This module introduces the study of random processes in time. The module covers
- Brief review of fundamental probability notions.
- Introduction to Markov processes (definitions, Chapman-Kolmogorov equations, notions of recurrence, transience, reducible, periodic, ergodic, transition probability matrices).
- Long-run behaviour of Markov Chains (hitting times and absorption, equilibrium distributions, convergence to equilibrium). Time reversal, detailed balance, and the ergodic theorem.
- Applications of Markov chains (e.g. branching processes in epidemiology).
Learning outcomes
By the end of the module, students should be able to:
- Describe the notion of a Markov chain, and know how simple ideas of conditional probability and matrices can be used to give a thorough and effective account of discrete-time Markov chains.
- Analyse notions of long-time behaviour including transience, recurrence, and equilibrium.
- Know how to apply these ideas to answer basic questions in applied situations and to recognise where Markov chains are and are not appropriate models.
- Communicate solutions to problems accurately with structured and coherent arguments.
Indicative reading list
- S.M. Ross, Introduction to Probability Models. Academic Press.
- G.R. Grimmett and D.R. Stirzaker, Probability and Random Processes. Oxford University Press.
- P.W. Jones and P. Smith, Stochastic Processes. Chapman & Hall.
- J.R. Norris, Markov Chains. Cambridge University Press.
View reading list on Talis Aspire
Interdisciplinary
This module requires students to develop balanced facility of rigorous mathematical argument together with appreciation of the over-riding relevance of statistical considerations.
Subject specific skills
Demonstrate facility with advanced mathematical and probabilistic methods
Demonstrate knowledge of key mathematical and statistical concepts, both explicitly and by applying them to the solution of mathematical problems.

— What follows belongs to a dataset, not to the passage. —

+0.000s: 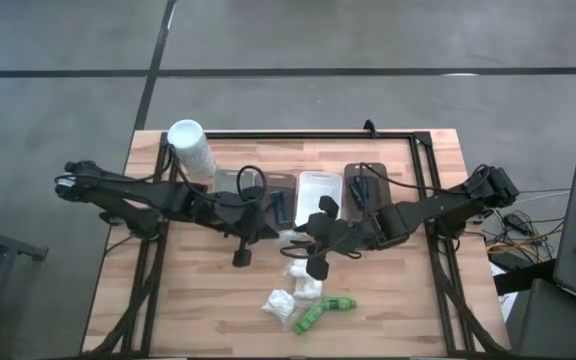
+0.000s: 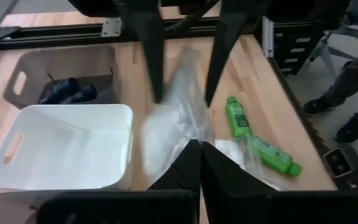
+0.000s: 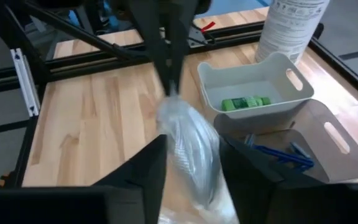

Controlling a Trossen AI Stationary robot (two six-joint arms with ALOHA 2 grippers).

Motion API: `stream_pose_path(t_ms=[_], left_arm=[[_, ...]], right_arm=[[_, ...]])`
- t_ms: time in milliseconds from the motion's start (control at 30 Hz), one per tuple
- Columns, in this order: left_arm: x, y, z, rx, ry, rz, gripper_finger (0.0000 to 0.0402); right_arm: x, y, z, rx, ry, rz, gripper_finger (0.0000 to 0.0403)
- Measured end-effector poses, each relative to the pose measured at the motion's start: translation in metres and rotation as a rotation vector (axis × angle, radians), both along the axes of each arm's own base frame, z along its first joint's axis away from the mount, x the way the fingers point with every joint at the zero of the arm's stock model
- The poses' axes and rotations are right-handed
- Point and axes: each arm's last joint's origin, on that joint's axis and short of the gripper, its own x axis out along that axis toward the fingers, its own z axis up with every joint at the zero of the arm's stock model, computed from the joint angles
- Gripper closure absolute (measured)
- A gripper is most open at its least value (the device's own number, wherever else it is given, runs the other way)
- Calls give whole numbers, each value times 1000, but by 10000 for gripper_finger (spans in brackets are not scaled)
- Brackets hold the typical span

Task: Pick & Place Travel size toiletries
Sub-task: Put the white cotton pack into the white bin

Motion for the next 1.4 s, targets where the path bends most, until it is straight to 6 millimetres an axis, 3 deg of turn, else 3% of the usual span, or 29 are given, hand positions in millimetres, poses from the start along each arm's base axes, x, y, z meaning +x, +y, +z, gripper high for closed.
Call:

Reason critically, carefully, and logically and derive (prove) mathematical results.
Create structured and coherent arguments communicating them in written form
Analyse problems, abstracting their essential information formulating them using appropriate mathematical language to facilitate their solution.
Transferable skills
Problem solving skills: The module requires students to solve problems presenting their conclusions as logical and coherent arguments.
Written communication skills: Students complete written assessments that require precise and unambiguous communication in the manner and style expected in mathematical sciences.
Verbal communication skills: Students are encouraged to discuss and debate formative assessment and lecture material within small-group tutorials sessions. Students can continually discuss specific aspects of the module with the module leader. This is facilitated by statistics staff office hours.
Team working and working effectively with others: Students are encouraged to discuss and debate formative assessment and lecture material within small-group tutorials sessions.
Professionalism: Students work autonomously by developing and sustain effective approaches to learning, including time-management, organisation, flexibility, creativity, collaboratively and intellectual integrity.
Study time
| Type | Required | Optional |
|---|---|---|
| Lectures | 20 sessions of 1 hour (20%) | 2 sessions of 1 hour |
| Seminars | 5 sessions of 1 hour (5%) | |
| Tutorials | 5 sessions of 1 hour (5%) | |
| Private study | 60 hours (60%) | |
| Assessment | 10 hours (10%) | |
| Total | 100 hours |
Private study description
Weekly revision of lecture notes and materials, wider reading and practice exercises, working on problem sets and preparing for examination.
Costs
No further costs have been identified for this module.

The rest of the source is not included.